**PROBLEM TO SOLVE:**
What is needed is an exact copy of the listing, with no pictures in it.

**DATA SHOWN:**
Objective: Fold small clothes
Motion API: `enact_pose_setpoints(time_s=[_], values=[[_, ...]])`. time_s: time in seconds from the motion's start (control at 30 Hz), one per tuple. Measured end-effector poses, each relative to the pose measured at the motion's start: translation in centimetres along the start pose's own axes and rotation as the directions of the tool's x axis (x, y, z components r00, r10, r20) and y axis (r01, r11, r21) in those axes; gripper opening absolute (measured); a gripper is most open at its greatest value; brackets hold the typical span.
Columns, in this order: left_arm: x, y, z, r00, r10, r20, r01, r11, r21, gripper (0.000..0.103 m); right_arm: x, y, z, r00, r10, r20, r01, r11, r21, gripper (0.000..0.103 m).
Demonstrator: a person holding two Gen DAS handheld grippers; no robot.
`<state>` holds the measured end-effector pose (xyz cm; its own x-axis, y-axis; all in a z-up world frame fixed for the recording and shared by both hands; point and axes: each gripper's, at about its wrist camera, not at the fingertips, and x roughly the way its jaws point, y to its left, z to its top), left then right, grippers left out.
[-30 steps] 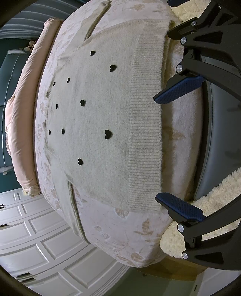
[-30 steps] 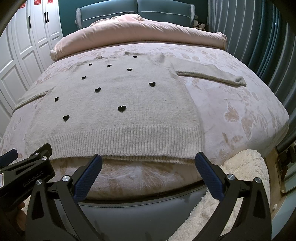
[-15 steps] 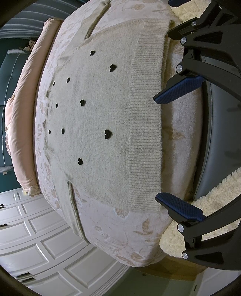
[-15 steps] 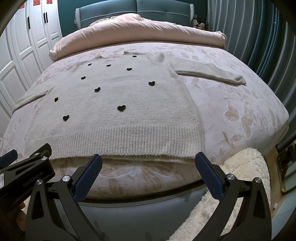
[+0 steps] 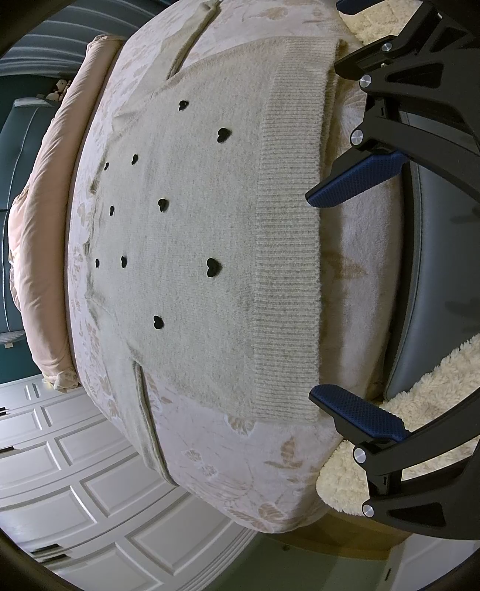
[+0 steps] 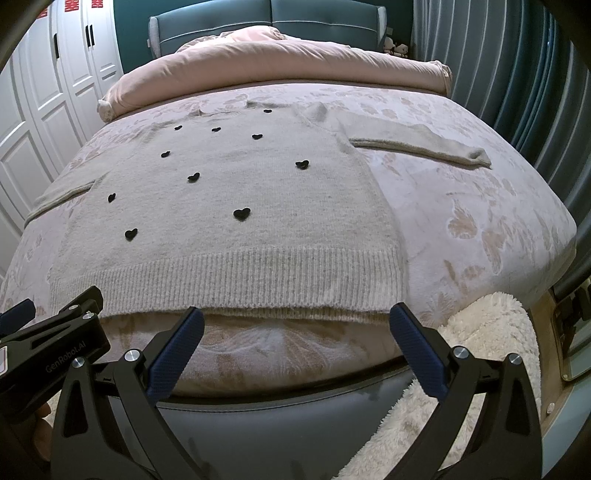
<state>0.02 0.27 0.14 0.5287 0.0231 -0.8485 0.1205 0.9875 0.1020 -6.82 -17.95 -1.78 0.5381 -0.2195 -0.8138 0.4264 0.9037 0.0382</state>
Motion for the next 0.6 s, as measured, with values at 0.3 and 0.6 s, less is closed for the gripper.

**ANSWER BOX:**
Objective: Fold small clothes
Motion API: `enact_pose_setpoints(time_s=[_], values=[[_, ...]])`. time_s: time in seconds from the motion's start (control at 30 Hz), one per tuple. Measured end-effector poses, each relative to the pose measured at the motion's start: translation in centimetres along the start pose's own axes and rotation as the directions of the tool's x axis (x, y, z components r00, r10, r20) and y axis (r01, r11, r21) in those axes; gripper opening absolute (measured); a gripper is most open at its greatest value; brackets hold the typical span.
Columns, in this order: left_arm: x, y, z, r00, r10, r20, r01, r11, r21, gripper (0.000..0.103 m); right_arm: x, y, z, r00, r10, r20, r01, r11, r21, gripper (0.000..0.103 m).
Demonstrator: a person holding two Gen DAS handheld grippers; no robot.
`<state>` holds the measured end-effector pose (xyz cm; its own x-axis, y-axis; all in a z-up world frame fixed for the recording and shared by both hands; point and axes: each gripper's, at about its wrist camera, not at the fingertips, and x roughly the way its jaws point, y to its left, z to its top), left then right, grippers left out.
[-30 steps] 
[-30 steps] 
[-15 steps] 
[-15 steps] 
[+0 steps] 
[+0 steps] 
<state>0.02 0.27 0.14 0.5287 0.0231 -0.8485 0.1205 0.9875 0.1020 -6.82 -17.95 -1.78 0.5381 -0.2195 -0.8138 0.4264 0.9037 0.0382</state>
Motion for the next 0.6 s, as measured, with values at 0.3 and 0.6 s, less is closed for the gripper.

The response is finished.